Wir haben Almeria auf unserem Weg nach Südwesten an Steuerbord passiert. Die Küste wird bleibt kontuiert, die Berge ziehen sich zwar – im Gegensatz zum Cabo de Gata – etwas zurück, bleiben aber sichtbar. Dann und wann tasten sie sich auch bis zum Meer vor.

Die Küste ist stellenweise auch hier verbaut. Hier sind die Projekte aber älter. Je nach ästhetischem Verständnis oder nach Bestechlichkeit des üblichen Duos aus Bürgermeister und Projektentwickler sehen wir quaderartige Betonriegel (gerne direkt am Strand), treppenförmigen Betonkaskaden (wenn es bergig wird), oder dichtgedrängte Reihenhäuschen.

Der Phantasie der Architekten sind vor allem bei der Farbgebung keine Grenzen gesetzt.

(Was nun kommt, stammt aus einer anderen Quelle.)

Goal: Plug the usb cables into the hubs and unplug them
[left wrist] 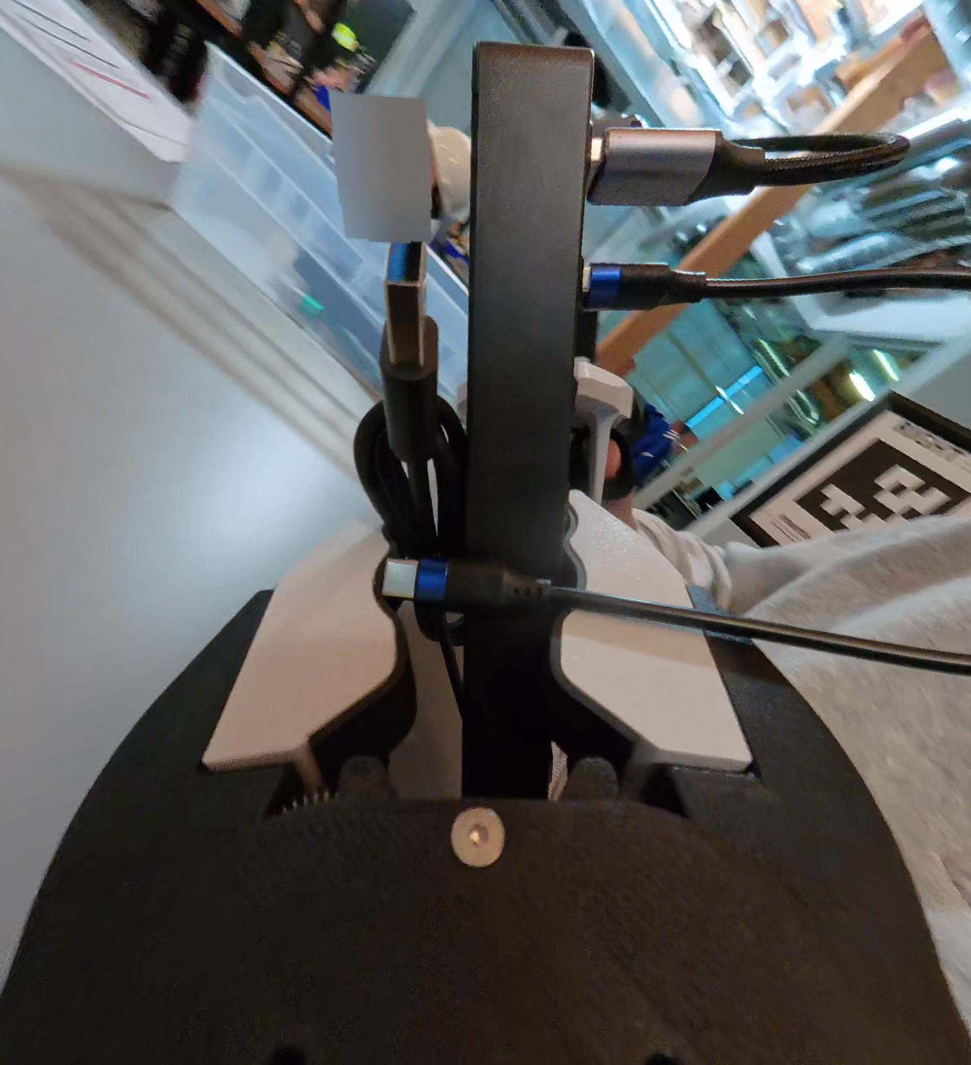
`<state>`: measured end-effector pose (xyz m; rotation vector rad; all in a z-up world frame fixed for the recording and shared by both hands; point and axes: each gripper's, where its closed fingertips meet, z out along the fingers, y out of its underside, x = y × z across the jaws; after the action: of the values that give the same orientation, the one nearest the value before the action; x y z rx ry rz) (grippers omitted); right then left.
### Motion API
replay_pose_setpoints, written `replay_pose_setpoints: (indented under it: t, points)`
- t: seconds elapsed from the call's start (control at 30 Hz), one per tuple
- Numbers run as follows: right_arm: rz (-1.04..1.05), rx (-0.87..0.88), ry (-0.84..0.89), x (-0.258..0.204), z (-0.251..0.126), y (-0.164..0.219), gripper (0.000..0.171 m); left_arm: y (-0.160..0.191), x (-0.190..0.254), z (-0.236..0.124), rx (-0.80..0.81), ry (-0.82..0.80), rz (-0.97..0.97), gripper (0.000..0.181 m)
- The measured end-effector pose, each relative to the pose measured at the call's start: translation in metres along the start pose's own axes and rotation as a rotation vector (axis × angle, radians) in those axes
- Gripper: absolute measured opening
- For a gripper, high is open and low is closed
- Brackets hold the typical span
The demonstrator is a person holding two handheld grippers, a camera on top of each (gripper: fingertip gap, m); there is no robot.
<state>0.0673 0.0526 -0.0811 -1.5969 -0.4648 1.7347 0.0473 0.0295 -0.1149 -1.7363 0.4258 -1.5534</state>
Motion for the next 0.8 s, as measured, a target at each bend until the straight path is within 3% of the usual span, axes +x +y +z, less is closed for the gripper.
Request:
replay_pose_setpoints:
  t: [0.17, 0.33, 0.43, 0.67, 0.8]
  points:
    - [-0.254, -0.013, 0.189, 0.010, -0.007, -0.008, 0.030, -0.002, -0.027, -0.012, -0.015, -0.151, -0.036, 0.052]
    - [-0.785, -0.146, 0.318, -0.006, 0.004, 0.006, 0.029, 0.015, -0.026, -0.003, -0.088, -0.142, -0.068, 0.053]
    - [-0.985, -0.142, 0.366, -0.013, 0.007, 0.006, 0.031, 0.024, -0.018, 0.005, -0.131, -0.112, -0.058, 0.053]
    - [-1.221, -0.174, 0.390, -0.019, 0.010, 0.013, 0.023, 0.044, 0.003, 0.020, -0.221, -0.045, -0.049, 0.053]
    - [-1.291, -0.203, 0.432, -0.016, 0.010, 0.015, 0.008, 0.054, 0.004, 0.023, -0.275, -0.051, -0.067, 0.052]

So finden sich aus den Siebzigern gelbliche Töne, in den Achzigern wird es wieder weiß oder auch mal braun, in den Neunzigern scheint man Lust auf Bordeaux (ja, sieht gut aus auf Beton) entwickelt zu haben und die neueren sind entweder Glas und Sichtbeton oder wieder weiß. Wie man es macht, vor der eigentlich imposanten Kulisse der Berge im Hinterland sind all diese Ansiedlungen keine Augenweide.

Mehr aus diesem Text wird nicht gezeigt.